Ride the Lightning

Cybersecurity and Future of Law Practice Blog
by Sharon D. Nelson Esq., President of Sensei Enterprises, Inc.

Employers Monitoring Employees at Home: Stats From the UK

November 9, 2021

ZDNet reported on November 8 that, according to data from a poll of more than 2,400 UK workers conducted by Opinium, 32% are now being monitored in some form by their employers — up from 24% in April 2021.

A UK trade union, Prospect, is now calling for the introduction of measures to protect employees from “intrusive monitoring.” It said it was concerned that the increase in organizations using surveillance technologies to monitor workers was going unchecked and happening without the consent of employees.

The quick shift to remote working in early 2020 created both technical and managerial challenges for businesses, who suddenly found themselves having to effectively coordinate teams from a distance.

Looking for productivity, remote monitoring services, which offer a variety of software-based tools allowing administrators to track employees’ online activity, have been quickly adopted.

Many employees are being monitored in their own homes, many of whom are not being properly consulted before such technologies are introduced – potentially breaching GDPR policy.

Privacy advocates are also worried that remote monitoring software is being introduced more quickly than policies and laws to govern its use. “Technology has undoubtedly kept many of us safe, connected and working during the pandemic, but there is now a mission creep in its purpose,” Andrew Pakes, Prospect deputy general secretary, told ZDNet.

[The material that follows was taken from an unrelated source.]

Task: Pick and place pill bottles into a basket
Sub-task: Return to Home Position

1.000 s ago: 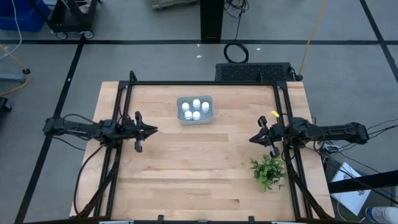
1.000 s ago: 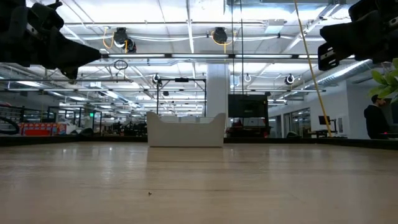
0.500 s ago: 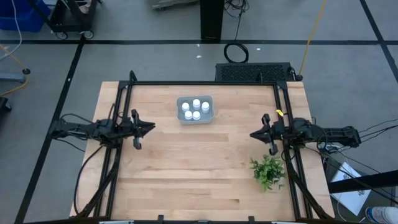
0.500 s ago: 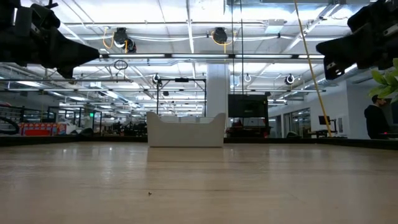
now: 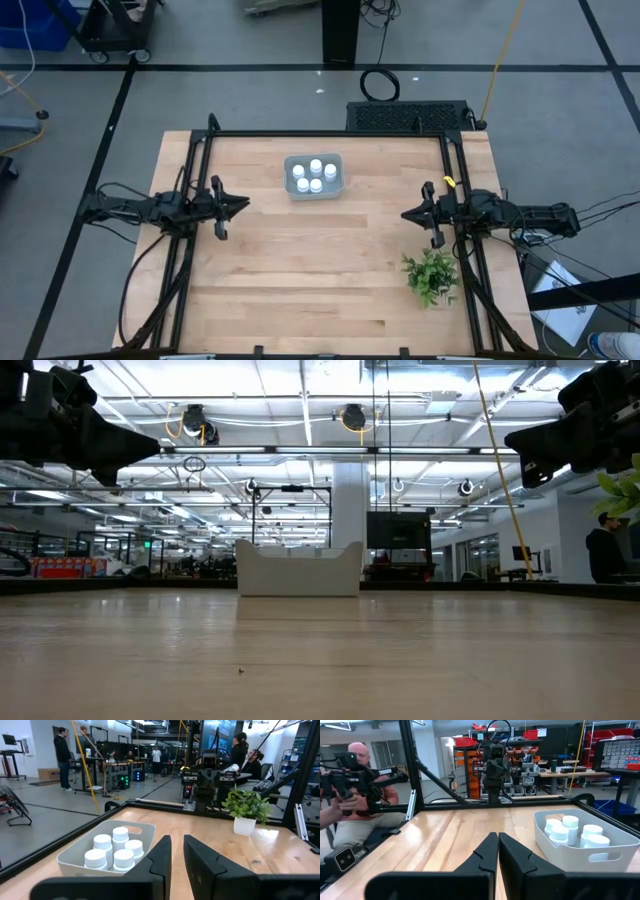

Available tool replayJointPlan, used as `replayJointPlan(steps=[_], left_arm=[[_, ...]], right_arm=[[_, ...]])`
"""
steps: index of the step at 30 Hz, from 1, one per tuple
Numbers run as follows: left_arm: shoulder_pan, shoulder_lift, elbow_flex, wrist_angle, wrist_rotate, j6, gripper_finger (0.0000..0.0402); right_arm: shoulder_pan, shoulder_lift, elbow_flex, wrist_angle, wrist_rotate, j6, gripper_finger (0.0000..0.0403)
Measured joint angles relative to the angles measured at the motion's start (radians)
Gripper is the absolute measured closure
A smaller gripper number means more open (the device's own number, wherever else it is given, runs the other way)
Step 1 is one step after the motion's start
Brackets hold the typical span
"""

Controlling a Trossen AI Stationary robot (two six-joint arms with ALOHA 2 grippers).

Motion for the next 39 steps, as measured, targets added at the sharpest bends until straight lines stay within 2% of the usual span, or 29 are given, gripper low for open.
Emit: replayJointPlan(steps=[5,10,39], left_arm=[[0.000,0.000,0.000,0.000,0.000,0.001,0.0346],[0.000,0.000,-0.001,0.006,0.001,0.064,0.0346],[0.000,0.000,-0.003,0.024,0.002,0.053,0.0346]], right_arm=[[0.000,0.005,0.000,-0.003,-0.003,0.005,0.0395],[0.000,0.017,0.000,0.016,-0.005,0.050,0.0396],[0.000,0.017,0.000,0.046,-0.009,0.046,0.0396]])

Employees are largely against the use of remote monitoring and surveillance software.

Eighty per cent of workers polled said the use of webcams to monitor employees should either be heavily regulated (28%) or banned (52%), while just 8% believed employers should have autonomy over when they can use cameras to monitor workers at home.

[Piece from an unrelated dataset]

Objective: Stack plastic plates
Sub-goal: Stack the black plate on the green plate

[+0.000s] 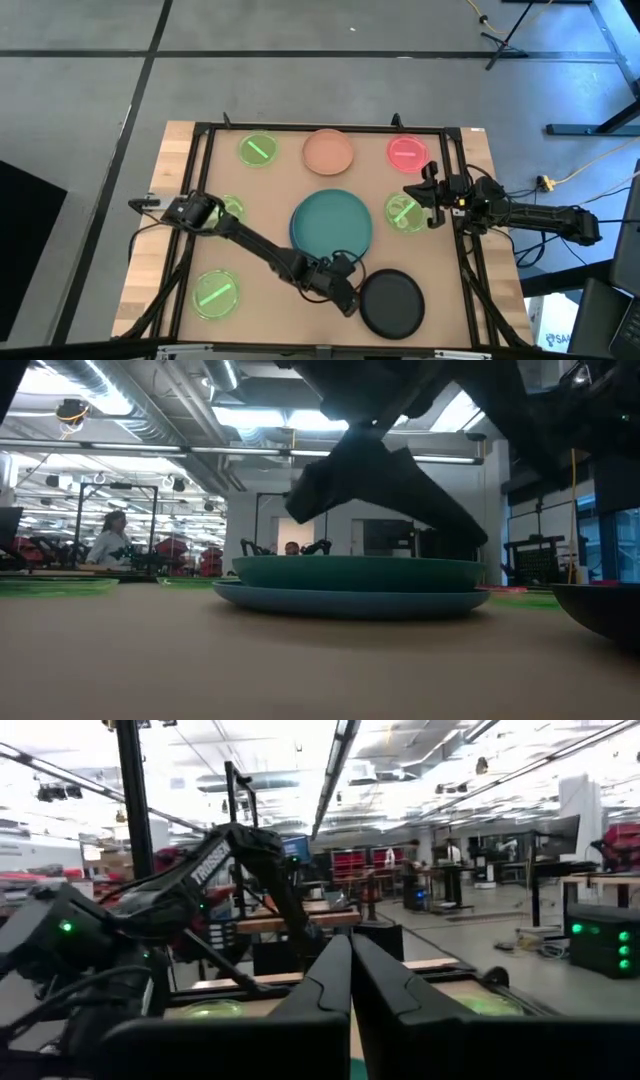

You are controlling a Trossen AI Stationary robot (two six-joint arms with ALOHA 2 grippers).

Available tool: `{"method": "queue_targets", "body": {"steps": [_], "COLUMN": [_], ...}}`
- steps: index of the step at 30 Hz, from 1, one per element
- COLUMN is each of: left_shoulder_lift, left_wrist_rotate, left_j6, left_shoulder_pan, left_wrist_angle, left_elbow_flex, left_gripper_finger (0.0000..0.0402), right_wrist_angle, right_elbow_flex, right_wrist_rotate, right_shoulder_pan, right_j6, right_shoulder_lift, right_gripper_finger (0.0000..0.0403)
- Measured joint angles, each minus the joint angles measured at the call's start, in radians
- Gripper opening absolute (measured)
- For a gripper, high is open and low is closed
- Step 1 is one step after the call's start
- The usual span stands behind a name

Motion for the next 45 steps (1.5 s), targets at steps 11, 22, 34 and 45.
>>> {"method": "queue_targets", "body": {"steps": [11, 22, 34, 45], "left_shoulder_lift": [0.090, 0.109, 0.110, 0.104], "left_wrist_rotate": [0.037, 0.003, 0.010, 0.064], "left_j6": [-0.092, -0.052, 0.037, 0.045], "left_shoulder_pan": [0.000, 0.006, 0.001, -0.006], "left_wrist_angle": [0.120, 0.156, 0.144, 0.138], "left_elbow_flex": [0.000, 0.000, 0.000, 0.000], "left_gripper_finger": [0.0196, 0.0196, 0.0144, 0.0108], "right_wrist_angle": [-0.020, -0.021, -0.023, -0.045], "right_elbow_flex": [0.000, 0.000, 0.000, 0.000], "right_wrist_rotate": [0.001, 0.004, 0.005, 0.005], "right_shoulder_pan": [0.000, 0.000, 0.000, 0.000], "right_j6": [0.011, 0.011, 0.011, 0.011], "right_shoulder_lift": [0.000, 0.000, 0.000, 0.000], "right_gripper_finger": [0.0003, 0.0003, 0.0003, 0.0003]}}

Prospect has called on the Information Commissioner’s Office (ICO), which is currently reviewing employer guidance on new workplace technologies, to ensure workers get a say in their introduction and ensure full transparency in the way these technologies are used, including the type of data that is gathered by employers.

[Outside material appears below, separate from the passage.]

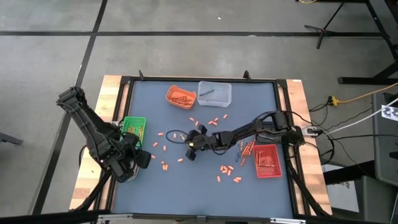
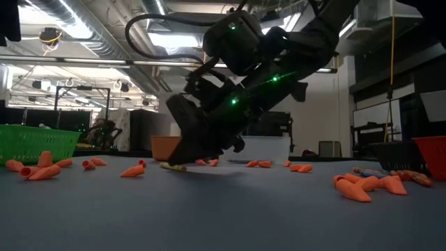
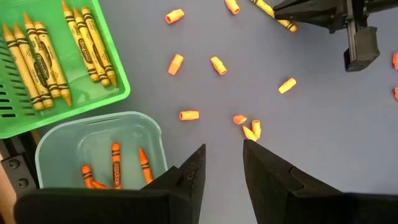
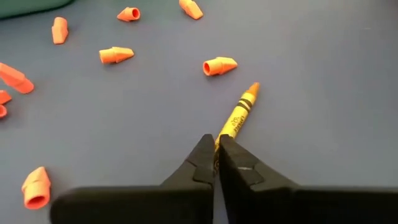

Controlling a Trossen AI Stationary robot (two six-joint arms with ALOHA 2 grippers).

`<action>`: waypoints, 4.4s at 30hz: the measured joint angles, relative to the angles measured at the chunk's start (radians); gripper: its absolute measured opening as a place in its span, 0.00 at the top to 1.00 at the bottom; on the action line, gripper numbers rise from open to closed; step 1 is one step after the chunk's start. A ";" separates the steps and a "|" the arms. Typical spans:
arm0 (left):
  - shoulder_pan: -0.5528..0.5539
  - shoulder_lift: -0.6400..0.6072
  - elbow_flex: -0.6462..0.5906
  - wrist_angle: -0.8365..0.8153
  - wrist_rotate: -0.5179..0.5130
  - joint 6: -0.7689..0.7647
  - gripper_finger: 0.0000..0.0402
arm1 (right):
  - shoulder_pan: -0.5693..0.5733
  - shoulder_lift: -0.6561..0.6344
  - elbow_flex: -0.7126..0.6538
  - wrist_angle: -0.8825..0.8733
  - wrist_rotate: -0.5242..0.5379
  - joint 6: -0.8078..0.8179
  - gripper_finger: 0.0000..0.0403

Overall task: Sort crayons
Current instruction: Put the yellow crayon into the green bin

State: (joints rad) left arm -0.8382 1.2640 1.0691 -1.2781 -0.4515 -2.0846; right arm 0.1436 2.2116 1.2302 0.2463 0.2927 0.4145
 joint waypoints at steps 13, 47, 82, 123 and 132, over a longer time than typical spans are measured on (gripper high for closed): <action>0.000 0.000 0.000 0.000 -0.001 0.000 0.77 | 0.005 0.001 0.030 -0.018 -0.086 -0.057 0.99; 0.000 0.000 0.000 0.024 -0.001 0.035 0.77 | 0.005 0.010 0.059 -0.025 0.091 -0.025 0.71; 0.029 0.336 0.000 0.405 -0.272 0.601 0.77 | -0.030 -0.016 0.063 -0.093 -0.115 -0.120 0.97; 0.257 0.474 0.000 0.665 -0.050 1.154 0.77 | -0.026 -0.050 0.064 0.075 -0.720 -0.158 0.95; 0.257 0.474 0.000 0.667 -0.048 1.154 0.77 | -0.027 -0.051 0.065 0.115 -0.765 -0.158 0.96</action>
State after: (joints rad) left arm -0.5808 1.7378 1.0695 -0.6113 -0.4999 -0.9306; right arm 0.1165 2.1605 1.2949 0.3611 -0.4725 0.2562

The union is also calling on the UK government to make it illegal for employers to use webcams to monitor people in their homes or check up on workers outside of meetings and calls.

 My sense is that the same escalation in monitoring employees is happening here, but I’ve not yet seen statistics on this topic. Should I find some, I will post them. This is a worrisome trend.

Sharon D. Nelson, Esq., President, Sensei Enterprises, Inc.